## [Instructions to follow]
Each line in the entries that has the word "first" has to be copied.

## [Information]
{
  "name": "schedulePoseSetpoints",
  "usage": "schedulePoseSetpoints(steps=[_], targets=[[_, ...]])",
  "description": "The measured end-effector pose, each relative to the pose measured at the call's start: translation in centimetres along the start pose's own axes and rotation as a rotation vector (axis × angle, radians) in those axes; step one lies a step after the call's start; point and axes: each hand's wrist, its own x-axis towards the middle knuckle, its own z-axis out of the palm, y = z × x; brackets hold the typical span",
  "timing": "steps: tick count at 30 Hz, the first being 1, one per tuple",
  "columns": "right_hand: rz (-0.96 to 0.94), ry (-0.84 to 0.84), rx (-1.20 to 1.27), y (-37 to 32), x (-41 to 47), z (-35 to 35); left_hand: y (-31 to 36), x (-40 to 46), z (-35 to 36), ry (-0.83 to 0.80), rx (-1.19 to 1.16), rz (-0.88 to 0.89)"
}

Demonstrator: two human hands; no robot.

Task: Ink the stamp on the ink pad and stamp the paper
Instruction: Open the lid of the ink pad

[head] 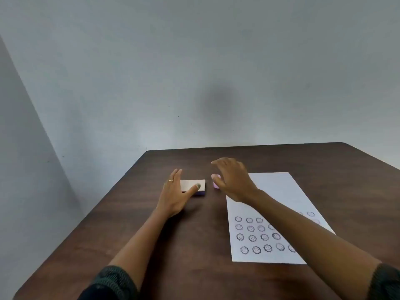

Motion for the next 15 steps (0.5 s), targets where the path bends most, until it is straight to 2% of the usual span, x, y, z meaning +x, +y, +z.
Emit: schedulePoseSetpoints(steps=[3,8,11,15], targets=[[-0.109,-0.029,-0.030,-1.3,1.7,1.3,-0.9,0.7,-0.5,-0.038,-0.113,-0.081],[-0.193,-0.231,-0.101,-3.4,4.1,4.4,-2.2,1.5,-1.3,-0.141,-0.036,-0.085],[-0.164,-0.405,-0.112,-3.6,4.6,6.1,-2.8,1.7,-1.4,-0.171,-0.083,-0.063],[-0.080,-0.482,-0.038,-3.1,4.7,7.1,-2.7,1.8,-1.6,-0.201,-0.069,-0.063]])
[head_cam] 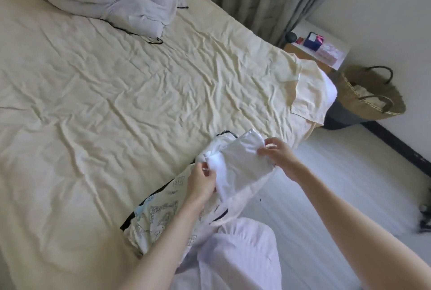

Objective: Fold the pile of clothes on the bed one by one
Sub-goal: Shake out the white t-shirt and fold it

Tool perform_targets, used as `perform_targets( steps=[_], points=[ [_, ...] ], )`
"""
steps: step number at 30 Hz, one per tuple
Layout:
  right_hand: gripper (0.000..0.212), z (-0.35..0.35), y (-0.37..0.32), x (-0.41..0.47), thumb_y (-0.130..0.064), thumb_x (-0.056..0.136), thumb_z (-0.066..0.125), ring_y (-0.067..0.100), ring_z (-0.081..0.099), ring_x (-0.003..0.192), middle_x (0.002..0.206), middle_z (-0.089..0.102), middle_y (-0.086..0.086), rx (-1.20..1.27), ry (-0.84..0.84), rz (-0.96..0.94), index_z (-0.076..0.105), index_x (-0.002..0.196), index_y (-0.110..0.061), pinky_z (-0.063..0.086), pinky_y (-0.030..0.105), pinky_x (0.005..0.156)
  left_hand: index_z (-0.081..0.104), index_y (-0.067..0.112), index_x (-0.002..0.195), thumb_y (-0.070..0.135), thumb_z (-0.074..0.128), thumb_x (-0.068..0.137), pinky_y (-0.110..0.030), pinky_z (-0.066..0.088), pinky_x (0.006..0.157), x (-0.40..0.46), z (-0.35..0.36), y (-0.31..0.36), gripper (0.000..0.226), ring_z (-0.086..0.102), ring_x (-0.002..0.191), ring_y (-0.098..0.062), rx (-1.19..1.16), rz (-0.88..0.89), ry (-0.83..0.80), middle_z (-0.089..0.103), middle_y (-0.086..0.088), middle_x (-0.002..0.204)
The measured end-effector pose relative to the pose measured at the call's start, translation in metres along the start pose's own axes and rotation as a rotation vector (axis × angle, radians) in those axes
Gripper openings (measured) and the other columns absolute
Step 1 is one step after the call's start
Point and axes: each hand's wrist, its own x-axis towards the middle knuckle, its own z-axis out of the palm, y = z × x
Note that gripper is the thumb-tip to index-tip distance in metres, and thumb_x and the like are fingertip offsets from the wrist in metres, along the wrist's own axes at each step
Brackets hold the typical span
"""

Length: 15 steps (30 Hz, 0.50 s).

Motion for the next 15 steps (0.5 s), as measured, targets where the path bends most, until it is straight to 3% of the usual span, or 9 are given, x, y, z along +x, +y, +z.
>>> perform_targets(
  steps=[2, 4, 6, 9, 12, 15],
  points=[
    [0.024, 0.006, -0.008, 0.039, -0.005, 0.081, 0.067, 0.021, 0.057, 0.077, 0.091, 0.062, 0.007, -0.012, -0.004, -0.023, 0.057, 0.099, -0.016, 0.037, 0.025, 0.05, 0.051, 0.011, 0.095, 0.019, 0.05, 0.092, -0.05, 0.053, 0.083, 0.028, 0.009, 0.009, 0.008, 0.062, 0.093, -0.034, 0.058, -0.012, 0.038, 0.063, -0.012, 0.098],
    [0.021, 0.013, -0.011, 0.073, -0.007, 0.083, 0.066, 0.013, 0.059, 0.067, 0.082, 0.061, 0.0, -0.029, -0.019, -0.019, 0.058, 0.099, -0.018, 0.043, 0.018, 0.045, 0.05, 0.011, 0.095, 0.015, 0.051, 0.091, -0.048, 0.052, 0.085, 0.052, 0.018, 0.012, 0.006, 0.062, 0.096, -0.034, 0.09, -0.06, 0.051, 0.063, -0.012, 0.101],
    [0.018, 0.021, -0.008, 0.101, -0.008, 0.085, 0.064, 0.004, 0.057, 0.058, 0.075, 0.059, -0.005, -0.043, -0.047, 0.008, 0.058, 0.097, -0.02, 0.043, 0.016, 0.041, 0.051, 0.007, 0.102, 0.016, 0.05, 0.092, -0.046, 0.051, 0.087, 0.071, 0.025, 0.012, 0.013, 0.063, 0.096, -0.035, 0.18, -0.102, 0.045, 0.063, -0.012, 0.106],
    [0.019, 0.035, 0.004, 0.133, -0.01, 0.086, 0.063, 0.008, 0.054, 0.06, 0.077, 0.057, -0.003, -0.104, -0.125, 0.082, 0.058, 0.102, -0.019, 0.037, 0.017, 0.038, 0.051, 0.005, 0.11, 0.016, 0.049, 0.093, -0.039, 0.048, 0.086, 0.087, 0.031, 0.006, 0.02, 0.06, 0.1, -0.032, 0.445, -0.099, 0.042, 0.062, -0.012, 0.109],
    [0.02, 0.046, 0.022, 0.153, -0.011, 0.088, 0.061, 0.015, 0.055, 0.068, 0.083, 0.057, 0.0, -0.092, -0.122, 0.141, 0.059, 0.108, -0.016, 0.039, 0.022, 0.047, 0.05, 0.01, 0.119, 0.019, 0.053, 0.093, -0.032, 0.046, 0.079, 0.087, 0.037, -0.003, 0.028, 0.054, 0.108, -0.024, 0.893, 0.156, 0.191, 0.054, -0.006, 0.118],
    [0.028, 0.045, 0.029, 0.16, -0.014, 0.089, 0.059, 0.021, 0.057, 0.083, 0.101, 0.062, 0.009, -0.081, -0.116, 0.162, 0.06, 0.117, -0.013, 0.043, 0.028, 0.059, 0.06, 0.014, 0.121, 0.014, 0.078, 0.07, -0.038, 0.052, 0.084, 0.082, 0.049, -0.011, 0.055, 0.058, 0.11, -0.031, 1.144, 0.506, 0.255, 0.057, -0.012, 0.125]
  ],
)
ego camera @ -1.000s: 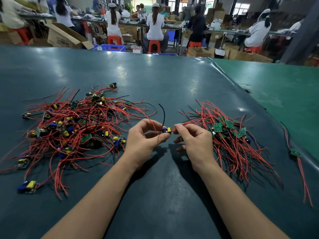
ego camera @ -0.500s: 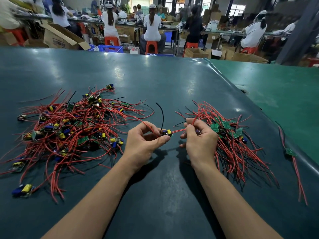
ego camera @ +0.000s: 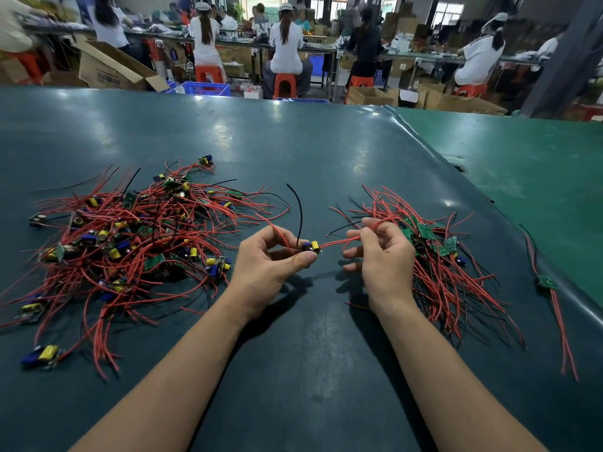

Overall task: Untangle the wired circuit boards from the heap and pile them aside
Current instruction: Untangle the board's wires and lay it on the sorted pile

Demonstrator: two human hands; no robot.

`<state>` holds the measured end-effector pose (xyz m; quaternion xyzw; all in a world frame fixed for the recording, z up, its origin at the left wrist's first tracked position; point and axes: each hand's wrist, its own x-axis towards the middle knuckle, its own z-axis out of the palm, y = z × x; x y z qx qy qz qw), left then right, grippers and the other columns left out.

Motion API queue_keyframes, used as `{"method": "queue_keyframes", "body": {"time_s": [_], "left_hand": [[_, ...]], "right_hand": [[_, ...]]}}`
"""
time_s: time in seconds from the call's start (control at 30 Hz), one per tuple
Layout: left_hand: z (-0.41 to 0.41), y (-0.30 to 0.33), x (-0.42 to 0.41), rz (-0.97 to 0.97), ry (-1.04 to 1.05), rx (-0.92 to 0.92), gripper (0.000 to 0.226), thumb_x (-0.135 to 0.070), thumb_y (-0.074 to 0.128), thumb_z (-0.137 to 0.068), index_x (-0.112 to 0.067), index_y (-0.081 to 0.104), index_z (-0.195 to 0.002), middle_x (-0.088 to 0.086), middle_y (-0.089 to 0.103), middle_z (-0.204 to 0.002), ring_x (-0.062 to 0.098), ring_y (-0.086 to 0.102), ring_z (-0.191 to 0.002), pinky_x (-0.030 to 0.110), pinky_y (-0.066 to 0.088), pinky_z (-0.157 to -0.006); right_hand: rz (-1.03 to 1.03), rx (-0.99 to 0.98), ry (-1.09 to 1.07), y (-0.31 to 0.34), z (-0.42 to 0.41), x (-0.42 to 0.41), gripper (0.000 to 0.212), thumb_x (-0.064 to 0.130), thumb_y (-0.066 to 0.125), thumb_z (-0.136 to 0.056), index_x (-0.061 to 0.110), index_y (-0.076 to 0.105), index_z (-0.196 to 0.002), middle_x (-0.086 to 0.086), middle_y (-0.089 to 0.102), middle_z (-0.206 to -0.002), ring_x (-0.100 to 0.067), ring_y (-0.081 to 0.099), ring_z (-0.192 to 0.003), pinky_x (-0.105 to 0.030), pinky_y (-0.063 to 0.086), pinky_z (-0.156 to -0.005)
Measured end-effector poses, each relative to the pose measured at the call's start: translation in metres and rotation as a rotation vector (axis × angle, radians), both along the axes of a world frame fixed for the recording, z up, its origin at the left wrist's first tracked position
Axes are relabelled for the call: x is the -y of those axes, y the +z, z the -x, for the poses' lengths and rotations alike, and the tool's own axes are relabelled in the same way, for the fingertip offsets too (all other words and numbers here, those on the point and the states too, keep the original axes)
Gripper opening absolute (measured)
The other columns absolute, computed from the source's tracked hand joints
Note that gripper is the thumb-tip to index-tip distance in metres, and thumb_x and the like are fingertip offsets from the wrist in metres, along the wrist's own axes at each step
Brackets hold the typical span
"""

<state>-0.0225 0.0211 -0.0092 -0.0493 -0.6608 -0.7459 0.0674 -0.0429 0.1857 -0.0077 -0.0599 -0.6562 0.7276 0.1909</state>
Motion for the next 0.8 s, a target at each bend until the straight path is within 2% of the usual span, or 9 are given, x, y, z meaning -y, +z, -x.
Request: {"method": "queue_keyframes", "body": {"time_s": [0.1,0.27,0.4,0.57,0.67,0.8], "left_hand": [[-0.0006,0.0013,-0.0011,0.008,-0.006,0.004,0.029,0.000,0.082,-0.066,-0.008,0.059,-0.081,0.009,0.075,-0.088,0.023,0.071,-0.079,0.036,0.058,-0.078],[-0.0002,0.0014,-0.0016,0.005,-0.002,0.002,0.029,0.007,0.081,-0.068,-0.008,0.058,-0.079,0.012,0.075,-0.088,0.024,0.071,-0.077,0.033,0.059,-0.076],[0.0009,0.0017,-0.0019,-0.023,0.001,0.010,0.029,0.010,0.079,-0.069,-0.003,0.057,-0.083,0.005,0.075,-0.083,0.018,0.071,-0.072,0.025,0.057,-0.069],[0.0029,-0.0002,-0.0015,-0.021,0.008,0.009,0.028,0.009,0.079,-0.069,0.002,0.058,-0.086,0.004,0.075,-0.083,0.017,0.070,-0.072,0.025,0.058,-0.071],[0.0037,-0.0009,0.0000,-0.019,0.026,0.010,0.031,0.009,0.079,-0.069,0.011,0.057,-0.091,0.005,0.075,-0.084,0.017,0.070,-0.074,0.025,0.058,-0.072],[0.0035,-0.0012,-0.0002,-0.014,0.014,0.014,0.033,0.008,0.080,-0.069,0.012,0.058,-0.094,0.007,0.075,-0.084,0.018,0.071,-0.073,0.025,0.057,-0.070]], "right_hand": [[-0.084,0.003,-0.004,-0.0013,-0.0006,-0.0014,0.023,-0.002,0.043,-0.096,0.014,0.058,-0.102,-0.008,0.069,-0.086,-0.010,0.061,-0.052,-0.024,0.048,-0.040],[-0.173,-0.015,-0.048,-0.0022,0.0002,0.0023,0.032,-0.002,0.040,-0.095,0.022,0.059,-0.089,-0.007,0.068,-0.084,-0.011,0.062,-0.051,-0.024,0.049,-0.040],[-0.106,-0.003,-0.085,-0.0015,0.0012,-0.0029,0.018,0.005,0.045,-0.097,0.019,0.055,-0.091,-0.008,0.072,-0.085,-0.018,0.063,-0.048,-0.026,0.048,-0.040],[-0.109,-0.040,-0.043,-0.0001,0.0000,-0.0022,0.022,0.005,0.041,-0.101,0.020,0.056,-0.097,-0.008,0.070,-0.087,-0.013,0.060,-0.046,-0.024,0.048,-0.039],[0.008,-0.026,-0.001,0.0021,0.0004,-0.0017,0.015,0.006,0.045,-0.101,0.014,0.056,-0.105,-0.007,0.071,-0.085,-0.015,0.061,-0.047,-0.024,0.048,-0.038],[0.062,0.018,0.013,0.0017,0.0005,-0.0033,0.012,0.003,0.048,-0.099,0.010,0.059,-0.101,-0.008,0.070,-0.083,-0.013,0.061,-0.047,-0.023,0.047,-0.039]]}}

## [Written solution]
  "timing": "steps: tick count at 30 Hz, the first being 1, one per tuple",
`<state>` holds the measured end-effector pose (xyz m; quaternion xyzw; all in a world frame fixed for the recording, z up, its origin at the left wrist's first tracked position; point and axes: each hand's wrist, its own x-axis towards the middle knuckle, its own z-axis out of the palm, y = z × x; x y z qx qy qz qw), left then right, grippers and the other columns left out.
Measured end-effector poses, each relative to the pose measured at the call's start: translation in metres and rotation as a rotation vector (axis × angle, radians), both along the axes of a world frame fixed for the recording, z up, its origin at the left wrist's first tracked position

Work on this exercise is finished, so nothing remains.